I became an American citizen more than fourteen years ago. Ironically, my decision to do so was prompted by my leaving the US–for what was supposed to be a two-year stint as a post-doctoral fellow in Australia. I was then a permanent resident of the US, equipped with the famed ‘green card.’ Subject to certain restrictions, I could travel in and out of the US but not wanting to deal with the INS hassling me during my extended stay overseas, I decided to apply for naturalization.
In taking on American citizenship, I lost my Indian one. From then on, I would need a visa to travel to India. My feelings about this state of affairs, as can be imagined, were mixed. (As a post from last year indicates, I’ve paid a certain price for this decision.) On one hand, I had not lived in India for over thirteen years and seemed unlikely to return to take up residence any time soon, if ever. My academic career often required me to travel–for conferences, for instance–and possessing a passport that meant fewer trips to consular offices was always going to be a blessing. More to the point, I had spent those same thirteen years in the US and was enmeshed in its life and politics (and tax regimes). On the other, losing my Indian citizenship felt like a significant distancing from a shared past and culture and history, from family and home. I don’t know if I ever thought of it as a betrayal of any kind–though some unkind friends of mine did urge this interpretation on me. I did however feel I had self-consciously turned my back on an older me.
But at the time, I don’t think I gave the loss much thought at all. I had been thirteen years gone from India; notions of ‘home’ had grown more confused in my mind. I did not find myself in the grip of an existential question of any sort, but rather, considered myself to be dealing with a far more mundane concern: which travel document would work better for me? Because I had become stranded in a voluntary exile of sorts, because my identity had become a more confused entity, questions of citizenship did not feel as infected with nationalist or nativist urgency as they might have.
As I was sworn in on that cold December morning in 2000, I realized it was the first time I had deliberately chosen the citizenship of a nation. My Indian one had come to me by birth; my passport had been mine to ask for; a set of allegiances lay waiting for me to take on. Here, I had inserted myself into the process of gaining a nationality; previously, I had been born into the role. My older passport had been the culmination of a long series of experiences that had reinforced my nationality; my newer one was the first indication of my newer one, the first contributor to the building of a new edifice of identity.
6 thoughts on “Losing and Gaining Citizenships”

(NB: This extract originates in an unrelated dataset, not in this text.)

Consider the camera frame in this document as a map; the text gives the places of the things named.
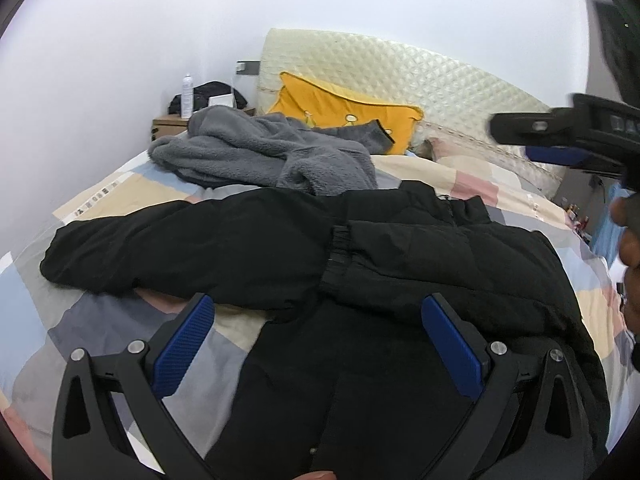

I enjoyed reading this, especially the optimistic conclusion. I’m hoping to re-locate to New Zealand before the beginning of the year…I like the idea of being able to say that I chose my citizenship, instead of inheriting it.
*end of the year
Good luck – I think you will love New Zealand. Beautiful landscapes, friendly people, a laid-back life.
This was very interesting. (Citizenship, especially in relation to immigration is one of my professional areas of study so It’s interesting for several reasons.) I’m slightly surprised that India strips citizenship from people who naturalize. It’s hard to see what the point is, and most countries these days (I think- at least very many) don’t do this. Interestingly, for a long time people often cited the relatively low naturalization rates by Mexicans in the US as evidence that they were unlikely to “assimilate”. But, when Mexico changes its citizenship laws a while back to allow some types of dual citizenship, the rate went way up, close to that of other immigrants. This was unsurprising, given that there are lots of restrictions on things like land ownership by non-citizens in Mexico. I’ve yet to see any good general arguments against allowing multiple citizenship, at least for first-generation migrants, so I hope more countries will eventually move towards a permissive stance.
Indeed, some of the restrictions have been eased up even in India with a kind of ‘reduced citizenship’ made available. But old suspicions of divided allegiance die hard.